La principal complicación de estos trastornos radica en el desequilibrio de la homeostasis sanguínea, que puede derivar en hemorragias (intracraneales, pulmonares, digestivas), hiperviscosidad con riesgo de trombosis microvascular o infecciones recurrentes en el caso de leucopenias. Además, la falta de detección oportuna de anemia o poliglobulia puede afectar la oxigenación cerebral y conducir a retraso en el desarrollo neurológico. Los cuadros severos exigen estancias prolongadas en unidades neonatales, con mayor posibilidad de complicaciones nosocomiales, deterioro nutricional y alteraciones del crecimiento. Cuando existe un componente genético hereditario, el riesgo de recurrencia en futuros embarazos es un factor que los padres deben conocer.

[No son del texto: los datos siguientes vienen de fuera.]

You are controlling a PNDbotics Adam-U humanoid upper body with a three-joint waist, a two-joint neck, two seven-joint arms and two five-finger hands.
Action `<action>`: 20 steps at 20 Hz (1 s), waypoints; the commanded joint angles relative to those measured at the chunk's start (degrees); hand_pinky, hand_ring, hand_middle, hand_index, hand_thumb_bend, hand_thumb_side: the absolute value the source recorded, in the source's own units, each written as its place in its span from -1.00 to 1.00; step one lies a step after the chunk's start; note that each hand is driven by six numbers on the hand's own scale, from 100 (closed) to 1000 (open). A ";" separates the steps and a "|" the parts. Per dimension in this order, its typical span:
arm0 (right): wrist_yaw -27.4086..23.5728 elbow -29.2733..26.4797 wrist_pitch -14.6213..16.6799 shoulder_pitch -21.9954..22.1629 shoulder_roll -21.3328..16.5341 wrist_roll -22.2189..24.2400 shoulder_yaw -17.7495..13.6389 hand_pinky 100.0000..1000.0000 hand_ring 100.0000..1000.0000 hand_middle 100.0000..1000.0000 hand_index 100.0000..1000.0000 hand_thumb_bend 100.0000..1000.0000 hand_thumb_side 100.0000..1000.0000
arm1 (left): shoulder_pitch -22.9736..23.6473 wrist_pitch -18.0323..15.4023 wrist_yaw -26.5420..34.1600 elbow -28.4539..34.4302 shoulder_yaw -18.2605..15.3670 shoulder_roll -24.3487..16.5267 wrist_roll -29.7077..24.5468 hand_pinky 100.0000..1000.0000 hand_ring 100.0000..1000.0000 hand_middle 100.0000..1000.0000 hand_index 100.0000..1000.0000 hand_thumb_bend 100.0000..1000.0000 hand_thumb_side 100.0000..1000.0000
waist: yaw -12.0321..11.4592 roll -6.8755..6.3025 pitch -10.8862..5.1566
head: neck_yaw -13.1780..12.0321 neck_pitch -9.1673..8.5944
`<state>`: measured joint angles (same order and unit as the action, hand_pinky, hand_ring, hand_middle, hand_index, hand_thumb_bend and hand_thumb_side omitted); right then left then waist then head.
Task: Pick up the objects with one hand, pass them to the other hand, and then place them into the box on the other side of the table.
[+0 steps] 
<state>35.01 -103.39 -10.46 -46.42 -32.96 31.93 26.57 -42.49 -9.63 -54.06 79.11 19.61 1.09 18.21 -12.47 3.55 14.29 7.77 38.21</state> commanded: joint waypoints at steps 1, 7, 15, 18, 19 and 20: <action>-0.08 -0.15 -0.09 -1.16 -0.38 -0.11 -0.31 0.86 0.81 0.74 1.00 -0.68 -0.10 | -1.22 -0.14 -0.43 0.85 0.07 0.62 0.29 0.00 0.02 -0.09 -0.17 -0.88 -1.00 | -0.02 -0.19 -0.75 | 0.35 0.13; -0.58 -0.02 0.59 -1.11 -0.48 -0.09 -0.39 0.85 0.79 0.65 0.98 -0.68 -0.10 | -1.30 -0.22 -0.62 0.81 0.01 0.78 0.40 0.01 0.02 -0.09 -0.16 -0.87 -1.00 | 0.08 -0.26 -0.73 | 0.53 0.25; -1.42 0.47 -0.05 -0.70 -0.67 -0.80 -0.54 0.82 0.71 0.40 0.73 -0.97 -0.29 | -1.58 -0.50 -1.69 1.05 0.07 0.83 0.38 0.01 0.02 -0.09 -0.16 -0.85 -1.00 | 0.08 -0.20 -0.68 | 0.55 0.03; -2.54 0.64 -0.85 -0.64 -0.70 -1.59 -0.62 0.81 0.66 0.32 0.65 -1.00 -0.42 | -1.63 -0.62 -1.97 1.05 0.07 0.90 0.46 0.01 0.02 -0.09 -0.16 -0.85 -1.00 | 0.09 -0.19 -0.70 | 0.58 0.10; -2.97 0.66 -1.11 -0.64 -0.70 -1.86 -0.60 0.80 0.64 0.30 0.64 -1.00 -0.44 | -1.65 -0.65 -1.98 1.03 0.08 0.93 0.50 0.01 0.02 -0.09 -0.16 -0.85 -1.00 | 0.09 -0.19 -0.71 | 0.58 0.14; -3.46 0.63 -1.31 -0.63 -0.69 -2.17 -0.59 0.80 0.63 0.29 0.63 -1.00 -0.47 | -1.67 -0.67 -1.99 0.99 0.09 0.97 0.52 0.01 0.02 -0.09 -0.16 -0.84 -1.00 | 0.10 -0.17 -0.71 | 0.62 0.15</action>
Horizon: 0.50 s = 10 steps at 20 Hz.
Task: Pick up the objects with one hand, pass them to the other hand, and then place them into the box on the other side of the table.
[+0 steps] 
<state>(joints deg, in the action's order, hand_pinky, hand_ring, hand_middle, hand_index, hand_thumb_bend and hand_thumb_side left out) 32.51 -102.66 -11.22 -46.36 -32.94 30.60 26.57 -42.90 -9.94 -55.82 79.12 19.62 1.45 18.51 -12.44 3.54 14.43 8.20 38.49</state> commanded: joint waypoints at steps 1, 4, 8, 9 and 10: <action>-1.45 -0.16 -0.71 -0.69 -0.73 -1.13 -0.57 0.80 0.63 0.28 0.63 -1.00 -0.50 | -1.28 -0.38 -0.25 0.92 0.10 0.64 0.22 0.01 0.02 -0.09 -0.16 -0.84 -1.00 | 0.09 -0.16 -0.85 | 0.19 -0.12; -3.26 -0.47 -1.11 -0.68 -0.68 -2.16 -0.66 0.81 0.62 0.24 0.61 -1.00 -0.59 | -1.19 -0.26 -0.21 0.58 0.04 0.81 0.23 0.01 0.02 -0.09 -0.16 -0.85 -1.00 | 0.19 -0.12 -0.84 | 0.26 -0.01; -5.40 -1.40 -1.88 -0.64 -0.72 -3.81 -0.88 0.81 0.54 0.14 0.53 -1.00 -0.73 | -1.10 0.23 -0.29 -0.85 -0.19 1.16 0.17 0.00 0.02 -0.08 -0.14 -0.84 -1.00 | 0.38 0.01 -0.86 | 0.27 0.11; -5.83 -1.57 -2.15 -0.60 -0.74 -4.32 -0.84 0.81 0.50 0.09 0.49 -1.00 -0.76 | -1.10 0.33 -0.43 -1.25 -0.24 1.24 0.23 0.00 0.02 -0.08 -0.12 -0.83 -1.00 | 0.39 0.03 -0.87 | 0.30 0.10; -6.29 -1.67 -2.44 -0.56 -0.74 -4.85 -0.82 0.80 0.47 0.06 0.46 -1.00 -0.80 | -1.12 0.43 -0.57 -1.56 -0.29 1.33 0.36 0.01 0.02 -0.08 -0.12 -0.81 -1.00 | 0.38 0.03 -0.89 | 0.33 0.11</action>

La prevención de ciertos trastornos hematológicos perinatales resulta limitada, dado su origen genético o asociado a condiciones maternas difíciles de modificar. Sin embargo, un control prenatal adecuado puede ayudar a identificar factores de riesgo, como embarazos múltiples o situaciones de insuficiencia placentaria, facilitando la toma de medidas adecuadas (vigilancia ecográfica, tratamiento de infecciones maternas, soporte nutricional). La asesoría genética en casos de antecedentes familiares de enfermedades hematológicas graves permite un mejor planeamiento reproductivo y la detección precoz en futuros embarazos. Las intervenciones oportunas tras el nacimiento, como la administración de vitamina K y la detección temprana de anemias o poliglobulias, contribuyen a reducir las consecuencias más severas.